Alyssa Cole, A Princess in Theory. Kind of like Coming to America, except a bit less offensive (and less funny, but that’s ok). (Also, I LOVE Coming to America but I do acknowledge its problems.)
If you want historicals, I read Meredith Duran’s Duke of Shadows then the recently published follow-up The Sins of Lord Lockwood and really liked them both. Both are dark. In the first one, the main characters are both in India during the Indian Rebellion of 1857.
LikeLike
I’m in the middle of Schiller’s The Maid or Orleans I’m led to understand it ends hotly for the title character, but along the way it’s really good. Viewed from the outside (but within the play), it’s awfully hard to tell if what possesses her is divine inspiration or the pagan spirits that everyone said got anyone who touched that tree she liked to hang out at. I think that’s a really interesting choice for Schiller, or maybe I am misreading the spirit of his times.
I recently finished Vasily Grossman’s Life and Fate, which is great, but also every bit as cheery and uplifting as you would expect a thousand-page novel about the Eastern Front and centered on the Battle of Stalingrad to be. It’s still an amazing book. About halfway through The House of Government by Yuri Slezkine, which is even bigger, and just as cheery, although I haven’t gotten to 1937 yet, when so many of the residents got spirited away by the secret police that Sovs who weren’t afraid to crack a joke called it the House of Preliminary Detention. On the other hand, his central argument that the Bolshies are best considered as a millennarian cult that succeeded and then had to figure out what to do afterward is kinda wack and thus very interesting to read. Plus his sentences show that he had a good time writing, which one can’t always say about historians.

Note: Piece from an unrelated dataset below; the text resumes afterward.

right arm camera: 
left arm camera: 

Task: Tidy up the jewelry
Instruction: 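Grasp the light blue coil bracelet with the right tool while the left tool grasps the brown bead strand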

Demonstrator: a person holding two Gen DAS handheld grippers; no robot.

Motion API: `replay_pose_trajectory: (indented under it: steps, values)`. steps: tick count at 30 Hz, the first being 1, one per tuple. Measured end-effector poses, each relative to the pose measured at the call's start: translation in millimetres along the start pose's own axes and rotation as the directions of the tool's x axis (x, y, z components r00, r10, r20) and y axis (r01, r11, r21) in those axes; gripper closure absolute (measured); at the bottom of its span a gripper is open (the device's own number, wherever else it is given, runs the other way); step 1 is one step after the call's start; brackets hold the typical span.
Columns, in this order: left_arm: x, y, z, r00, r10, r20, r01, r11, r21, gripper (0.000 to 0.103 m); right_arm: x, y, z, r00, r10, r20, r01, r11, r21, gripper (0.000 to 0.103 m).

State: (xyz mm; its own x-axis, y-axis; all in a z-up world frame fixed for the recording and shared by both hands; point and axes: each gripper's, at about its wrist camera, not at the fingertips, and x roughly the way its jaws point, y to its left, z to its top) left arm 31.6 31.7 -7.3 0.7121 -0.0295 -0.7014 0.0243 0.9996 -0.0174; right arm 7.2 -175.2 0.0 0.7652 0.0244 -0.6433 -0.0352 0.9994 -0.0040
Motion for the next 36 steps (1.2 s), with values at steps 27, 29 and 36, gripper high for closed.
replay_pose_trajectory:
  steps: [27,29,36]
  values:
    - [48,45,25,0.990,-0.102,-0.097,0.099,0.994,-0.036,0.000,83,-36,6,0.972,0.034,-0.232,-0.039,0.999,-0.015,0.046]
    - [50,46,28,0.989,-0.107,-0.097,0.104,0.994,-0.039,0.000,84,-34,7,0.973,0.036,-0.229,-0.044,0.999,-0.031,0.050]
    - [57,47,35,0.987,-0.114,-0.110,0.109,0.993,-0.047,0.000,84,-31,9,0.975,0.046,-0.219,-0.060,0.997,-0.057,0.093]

Space Opera by Catherynne M. Valente was pitched as Eurovision in Space, and so what’s not to like?
Lovecraft Country by Matt Ruff balances otherworldly terrors against the earthly evils of Jim Crow. It’s much funnier than one would expect given those circumstances.
I have four more Discworld books to go, though I am likely to finish those in fall rather than summer, as I tend to read about one per month.

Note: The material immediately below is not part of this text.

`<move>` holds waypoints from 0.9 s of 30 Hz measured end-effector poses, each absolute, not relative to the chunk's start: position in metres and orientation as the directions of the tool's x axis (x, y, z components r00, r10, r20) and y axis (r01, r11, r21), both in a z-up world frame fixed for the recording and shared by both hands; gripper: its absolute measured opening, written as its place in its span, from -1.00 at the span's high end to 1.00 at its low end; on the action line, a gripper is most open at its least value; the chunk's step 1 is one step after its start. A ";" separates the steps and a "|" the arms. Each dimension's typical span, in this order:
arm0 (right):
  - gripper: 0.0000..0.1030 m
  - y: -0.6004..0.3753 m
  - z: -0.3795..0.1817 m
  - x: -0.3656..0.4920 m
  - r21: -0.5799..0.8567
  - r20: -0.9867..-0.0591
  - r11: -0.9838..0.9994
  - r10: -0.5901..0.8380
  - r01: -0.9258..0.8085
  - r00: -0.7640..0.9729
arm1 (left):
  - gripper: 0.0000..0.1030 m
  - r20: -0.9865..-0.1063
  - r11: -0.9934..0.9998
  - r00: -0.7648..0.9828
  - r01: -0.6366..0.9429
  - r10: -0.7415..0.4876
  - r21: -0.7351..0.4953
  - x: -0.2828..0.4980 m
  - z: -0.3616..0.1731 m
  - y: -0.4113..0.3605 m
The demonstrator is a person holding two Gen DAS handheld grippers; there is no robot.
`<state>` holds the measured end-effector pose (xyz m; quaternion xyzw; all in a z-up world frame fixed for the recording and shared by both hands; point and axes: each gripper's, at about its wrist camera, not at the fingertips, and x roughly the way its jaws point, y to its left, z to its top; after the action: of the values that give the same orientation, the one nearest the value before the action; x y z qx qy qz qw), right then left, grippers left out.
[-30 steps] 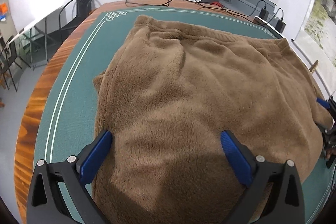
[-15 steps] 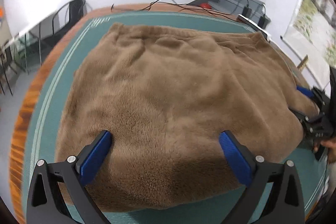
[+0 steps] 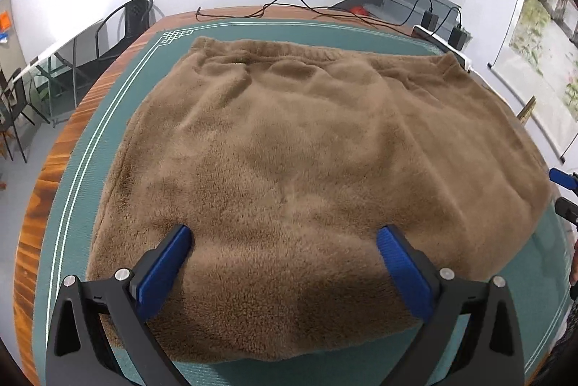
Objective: Fold towel
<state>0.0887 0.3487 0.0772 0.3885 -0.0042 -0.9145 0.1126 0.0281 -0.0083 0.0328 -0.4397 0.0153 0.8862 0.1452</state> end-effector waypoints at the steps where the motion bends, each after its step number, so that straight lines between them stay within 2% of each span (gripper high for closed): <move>1: -0.98 0.349 0.072 0.085 0.114 -0.716 -0.973 -0.220 0.200 -0.663 | -0.99 -0.786 -0.957 -0.569 -0.272 0.241 -0.097 0.028 0.032 -0.008; 6: -0.99 0.350 0.045 0.066 0.095 -0.782 -0.986 -0.161 0.141 -0.602 | -0.99 -0.785 -0.951 -0.564 -0.292 0.256 -0.101 0.028 0.028 -0.012; 10: -1.00 0.362 0.034 0.065 0.153 -0.791 -0.980 -0.199 0.129 -0.578 | -0.99 -0.777 -0.950 -0.565 -0.284 0.277 -0.131 0.030 0.035 -0.018; 13: -0.99 0.364 0.035 0.069 0.141 -0.789 -0.983 -0.184 0.119 -0.586 | -0.99 -0.745 -0.955 -0.606 -0.260 0.278 -0.144 0.036 0.049 -0.032; 17: -0.99 0.350 0.065 0.086 0.064 -0.714 -0.994 -0.109 0.091 -0.691 | -0.99 -0.726 -0.966 -0.638 -0.200 0.255 -0.164 0.033 0.058 -0.057; 21: -0.99 0.313 0.092 0.085 0.014 -0.652 -0.982 -0.153 0.189 -0.743 | -0.99 -0.767 -0.974 -0.602 -0.161 0.223 -0.157 0.020 0.040 -0.067; 23: -0.99 0.294 0.088 0.078 -0.014 -0.665 -0.969 -0.174 0.245 -0.726 | -0.99 -0.786 -0.976 -0.579 -0.155 0.217 -0.155 0.017 0.028 -0.068; 27: -0.99 0.285 0.053 0.059 -0.055 -0.749 -0.965 -0.130 0.256 -0.650 | -0.99 -0.777 -0.953 -0.554 -0.142 0.300 -0.267 0.016 0.011 -0.085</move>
<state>0.0588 0.2848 0.0525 0.4046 0.0781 -0.9049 0.1065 0.0155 -0.0847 0.0105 -0.4554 -0.0870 0.8770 0.1260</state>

War for the Oaks by Emma Bull kicked ass. How did I miss this when it was new in the 1980s?
LikeLike
I just finished the complete English poems of George Herbert. (What about his Latin poems, you say, and I say “shut up.”) For the summer I intend to read Galatians and Ephesians in the original Greek, plus three sets of commentaries: (i) N.T. Wright (popular), (ii) the New International Greek Testament Commentaries (scholarly and generally conservative) and (iii) the Anchor Yale Bible Series (scholarly and generally liberal).
LikeLike
My fiction reading now consists of mysteries (mostly cozy, but even those have more angst and violence than I’d prefer, these days) and what my kiddo calls young adult fantasy because Crown of Thrones ruined everything, as far as I’m concerned.
So I’ll pass on a couple of suggestions from others in my family:
Homegoing, by Yaa Gyasi, spanning the story of a pair of sisters (and their descendants), one of whom was sold into slavery in America and another who stayed in Africa. It’s the required reading summer reading for my rising 9th grader.
and,
So you want to talk about race, by Ijeoma Oluo.

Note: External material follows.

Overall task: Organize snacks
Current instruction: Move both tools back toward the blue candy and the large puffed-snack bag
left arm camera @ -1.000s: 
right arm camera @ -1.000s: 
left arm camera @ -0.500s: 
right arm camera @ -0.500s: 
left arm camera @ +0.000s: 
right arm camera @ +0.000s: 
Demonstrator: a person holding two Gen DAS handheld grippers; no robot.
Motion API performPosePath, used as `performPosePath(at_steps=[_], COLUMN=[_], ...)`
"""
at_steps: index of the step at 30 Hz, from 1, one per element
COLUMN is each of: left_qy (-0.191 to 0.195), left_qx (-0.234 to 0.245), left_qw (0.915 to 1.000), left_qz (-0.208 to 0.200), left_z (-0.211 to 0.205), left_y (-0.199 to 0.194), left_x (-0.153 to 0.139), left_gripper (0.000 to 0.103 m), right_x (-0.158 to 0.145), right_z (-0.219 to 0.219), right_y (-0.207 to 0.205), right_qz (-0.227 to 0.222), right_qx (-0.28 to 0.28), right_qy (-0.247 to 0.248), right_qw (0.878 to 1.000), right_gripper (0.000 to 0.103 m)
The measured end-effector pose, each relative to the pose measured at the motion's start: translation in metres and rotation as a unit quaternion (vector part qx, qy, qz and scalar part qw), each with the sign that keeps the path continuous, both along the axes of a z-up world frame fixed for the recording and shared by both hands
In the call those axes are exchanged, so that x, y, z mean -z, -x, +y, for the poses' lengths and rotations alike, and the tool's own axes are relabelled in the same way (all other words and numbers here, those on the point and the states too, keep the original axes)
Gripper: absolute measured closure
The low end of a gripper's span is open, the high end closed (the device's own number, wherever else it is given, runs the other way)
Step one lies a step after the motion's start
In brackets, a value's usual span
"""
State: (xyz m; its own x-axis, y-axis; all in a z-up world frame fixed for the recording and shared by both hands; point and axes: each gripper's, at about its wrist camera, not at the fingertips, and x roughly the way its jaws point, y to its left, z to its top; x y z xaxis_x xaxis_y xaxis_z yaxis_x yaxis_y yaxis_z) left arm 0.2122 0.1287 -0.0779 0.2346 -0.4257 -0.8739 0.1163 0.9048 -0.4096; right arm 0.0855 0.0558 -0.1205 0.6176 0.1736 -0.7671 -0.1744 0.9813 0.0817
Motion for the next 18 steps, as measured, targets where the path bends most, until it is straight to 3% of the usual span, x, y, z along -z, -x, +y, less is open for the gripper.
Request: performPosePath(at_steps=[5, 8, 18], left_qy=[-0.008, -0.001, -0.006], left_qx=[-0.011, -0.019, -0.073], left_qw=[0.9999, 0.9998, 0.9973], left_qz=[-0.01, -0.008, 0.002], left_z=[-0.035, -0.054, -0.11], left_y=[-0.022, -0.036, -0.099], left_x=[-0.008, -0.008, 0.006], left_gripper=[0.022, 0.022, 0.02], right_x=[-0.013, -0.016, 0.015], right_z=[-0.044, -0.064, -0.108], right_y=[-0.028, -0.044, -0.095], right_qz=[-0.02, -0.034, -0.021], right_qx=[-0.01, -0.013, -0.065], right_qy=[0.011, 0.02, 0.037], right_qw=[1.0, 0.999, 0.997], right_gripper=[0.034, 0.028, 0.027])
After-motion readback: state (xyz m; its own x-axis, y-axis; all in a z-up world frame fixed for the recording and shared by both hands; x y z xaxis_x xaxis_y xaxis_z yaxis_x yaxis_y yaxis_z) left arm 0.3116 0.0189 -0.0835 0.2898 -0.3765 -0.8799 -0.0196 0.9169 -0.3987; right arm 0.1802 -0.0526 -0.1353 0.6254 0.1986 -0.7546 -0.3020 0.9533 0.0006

(My own reading at this moment is Louise Penny’s 8th Gamache book, Lydia’s party, and the tween book, Hannah West, amateur sleuth, and Graceling as a book on tape).
LikeLike
I’ve still got to finish the Earthsea trilogy and maybe Mort.
LikeLike
You realize that turned into a pentology by the time LeGuin died? The fourth one is kind of weak, but I liked the fifth one.
LikeLike
Thanks. I hadn’t heard the fifth one was good.
LikeLike
The news is so appalling and so terrifying I have started a Heyer Re-read – actually that’s wrong -I’m always re-reading Heyer but tend to re-read favorite bits when stressed.
Also reading Norah Lofts whom I had somehow never heard of.
Rachel Aaron Bach – both her series are lovely – I just started on the Dragonslayer series.